Version Compatibility

Reference examples tested with: RDKit 2024.09+, xtb 6.7+, CREST 3.0+, OpenMM 8.1+ for follow-up MD.

Before using code patterns, verify installed versions match. If versions differ:

Python: pip show <package> then help(module.function) to check signatures
CLI: xtb --version; crest --version

If code throws ImportError, AttributeError, or TypeError, introspect the installed package and adapt the example to match the actual API rather than retrying.

Conformer Generation

Generate 3D conformer ensembles for molecules from 2D structures. The choice of method depends on molecule size, flexibility, and downstream use: ETKDG / ETKDGv3 (Riniker & Landrum 2015) is the modern default for drug-like molecules, MMFF94/UFF for fast energy minimization, CREST + GFN2-xTB for high-accuracy semi-empirical sampling of macrocycles and peptides. A single conformer is rarely sufficient: descriptor variance across the ensemble can exceed the descriptor signal, and docking pose accuracy degrades if the starting conformer is non-bioactive.

For docking pose validation, see chemoinformatics/pose-validation.

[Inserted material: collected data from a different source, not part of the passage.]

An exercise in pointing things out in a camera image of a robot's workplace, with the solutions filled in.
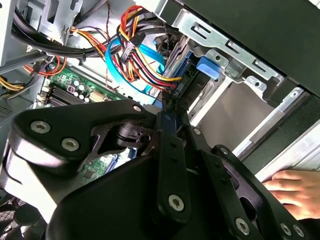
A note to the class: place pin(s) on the person's right hand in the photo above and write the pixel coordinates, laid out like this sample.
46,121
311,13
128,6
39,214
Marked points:
300,192

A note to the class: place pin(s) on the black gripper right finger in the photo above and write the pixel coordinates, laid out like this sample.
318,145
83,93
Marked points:
225,175

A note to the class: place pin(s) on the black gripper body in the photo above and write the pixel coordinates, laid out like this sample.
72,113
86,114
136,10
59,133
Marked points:
112,212

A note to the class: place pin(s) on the hard disk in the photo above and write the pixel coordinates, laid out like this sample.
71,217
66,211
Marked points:
208,67

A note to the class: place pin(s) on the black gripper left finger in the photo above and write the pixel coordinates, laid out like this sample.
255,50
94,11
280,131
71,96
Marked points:
75,117

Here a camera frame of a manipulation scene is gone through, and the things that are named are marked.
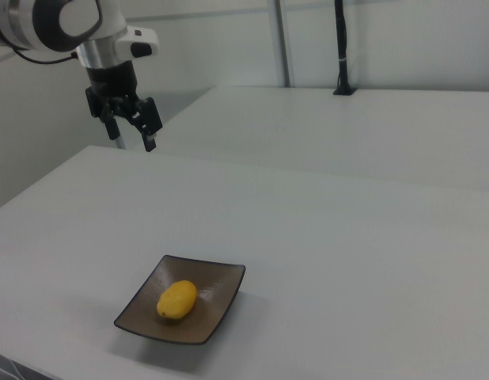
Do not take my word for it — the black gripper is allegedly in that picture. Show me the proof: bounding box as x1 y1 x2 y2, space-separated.
85 60 164 153

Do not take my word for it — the yellow lemon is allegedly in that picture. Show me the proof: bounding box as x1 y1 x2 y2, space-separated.
156 279 199 320

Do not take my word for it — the square brown ceramic plate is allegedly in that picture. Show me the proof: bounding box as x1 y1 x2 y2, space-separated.
113 254 247 345

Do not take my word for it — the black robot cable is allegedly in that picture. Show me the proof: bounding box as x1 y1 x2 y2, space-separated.
10 47 79 65

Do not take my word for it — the black camera pole with base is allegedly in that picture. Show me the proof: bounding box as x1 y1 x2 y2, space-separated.
332 0 358 97

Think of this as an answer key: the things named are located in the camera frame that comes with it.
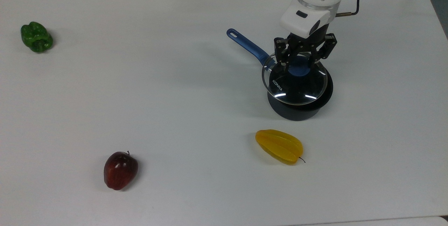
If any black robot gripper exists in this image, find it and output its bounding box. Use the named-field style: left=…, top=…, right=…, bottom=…
left=274, top=26, right=338, bottom=73

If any glass lid with blue knob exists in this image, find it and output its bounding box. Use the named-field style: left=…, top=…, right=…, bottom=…
left=261, top=52, right=329, bottom=107

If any yellow toy starfruit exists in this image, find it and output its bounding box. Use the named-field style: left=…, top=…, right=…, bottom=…
left=255, top=129, right=306, bottom=165

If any red toy apple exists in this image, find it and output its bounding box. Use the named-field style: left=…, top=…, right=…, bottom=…
left=103, top=151, right=139, bottom=191

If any green toy bell pepper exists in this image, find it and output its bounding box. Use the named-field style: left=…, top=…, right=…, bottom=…
left=20, top=21, right=54, bottom=53

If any dark saucepan with blue handle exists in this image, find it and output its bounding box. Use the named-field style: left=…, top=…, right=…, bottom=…
left=226, top=28, right=334, bottom=122

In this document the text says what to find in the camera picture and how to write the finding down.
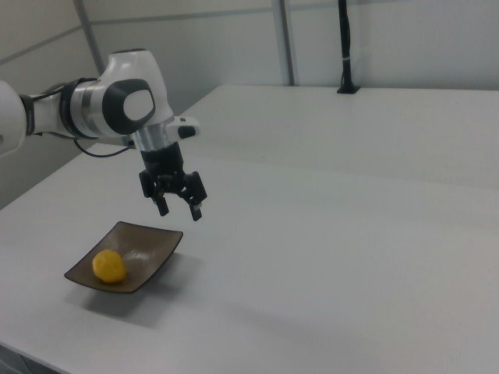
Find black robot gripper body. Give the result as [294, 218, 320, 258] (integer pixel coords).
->
[140, 140, 196, 204]

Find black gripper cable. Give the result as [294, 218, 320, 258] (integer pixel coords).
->
[72, 136, 137, 159]

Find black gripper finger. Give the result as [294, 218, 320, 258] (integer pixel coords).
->
[182, 170, 208, 223]
[138, 170, 170, 217]

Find yellow lemon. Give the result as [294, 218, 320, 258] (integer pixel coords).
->
[91, 249, 128, 287]

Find brown square ceramic plate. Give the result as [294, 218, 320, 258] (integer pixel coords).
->
[63, 221, 185, 295]

For free-energy methods (which require ensemble sampling), see chemoinformatics/free-energy-calculations.

Conformer Method Taxonomy

Method	Cost / mol	Quality	Use case	Fails when
ETKDGv3 + MMFF94	<1s	Good for drug-like	Default; docking input; descriptors	Macrocycles, peptides, transition metals
ETKDGv3 + UFF	<1s	Lower-quality MMFF94 alternative	Fallback when MMFF94 fails to parameterize	Same as MMFF94
Omega (OpenEye)	1s	Industry-standard commercial	Commercial pipelines	License cost
Confab (Open Babel)	5s	Systematic torsion search	Patent expiration	Quality limited
RDKit ETKDGv3 + macrocycle preferences	10-60s	Drug-like macrocycles	Macrocyclic peptides	Still limited; CREST better
CREST + GFN2-xTB	minutes	High-accuracy semi-empirical	Macrocycles, peptides, conformer ensembles for QSAR	Computationally expensive; metal centers
CREST + GFN-FF	seconds	GFN2 quality at FF speed	Quick screening	Limited element coverage
GeoMol (Ganea 2021)	<0.1s GPU	ML-fast, ETKDGv3-quality	Large library 3D conformers	ML training distribution
TorsionNet (Gogineni 2020)	<0.1s GPU	ML-fast	Drug-like	ML training distribution
MD sampling (OpenMM)	hours	High-quality dynamic	Free energy, induced fit	Computational cost

Decision: For drug-like molecules (<500 Da, <8 rotatable bonds), ETKDGv3 + MMFF94 with 20-100 conformers is the modern default. For macrocycles, peptides, or molecules with >12 rotatable bonds, CREST + GFN2-xTB captures the conformational diversity. For ML-scale (>1M molecules), GeoMol trades accuracy for speed.

Decision Tree by Scenario

Scenario	Method	Conformer count	Energy window
Single docking pose (initial 3D)	ETKDGv3 + MMFF94	1	n/a
Multi-conformer docking	ETKDGv3 + MMFF94	10-50	10 kcal/mol
3D QSAR descriptor input	ETKDGv3 + MMFF94	50-200	5 kcal/mol
Pharmacophore search	ETKDGv3 + MMFF94	100-500	5 kcal/mol
Macrocycle / peptide	CREST + GFN2-xTB	50-200 (auto from CREST)	5-8 kcal/mol
FEP input	CREST + GFN2-xTB then MD relax	1-3 representative	3 kcal/mol
Bioactive conformer search	ETKDGv3 + MMFF94 then dock with rescore	100-500	10 kcal/mol
Shape similarity / ROCS	ETKDGv3 + MMFF94	50-200	10 kcal/mol
Conformer-dependent descriptors	ETKDGv3 ensemble + Boltzmann avg	20-100	5 kcal/mol

ETKDGv3 (Modern Default)

ETKDGv3 (Riniker & Landrum 2015) incorporates experimental torsion preferences into distance geometry: starts from random embeddings, refines by satisfying experimentally-derived bond, angle, and torsion preferences.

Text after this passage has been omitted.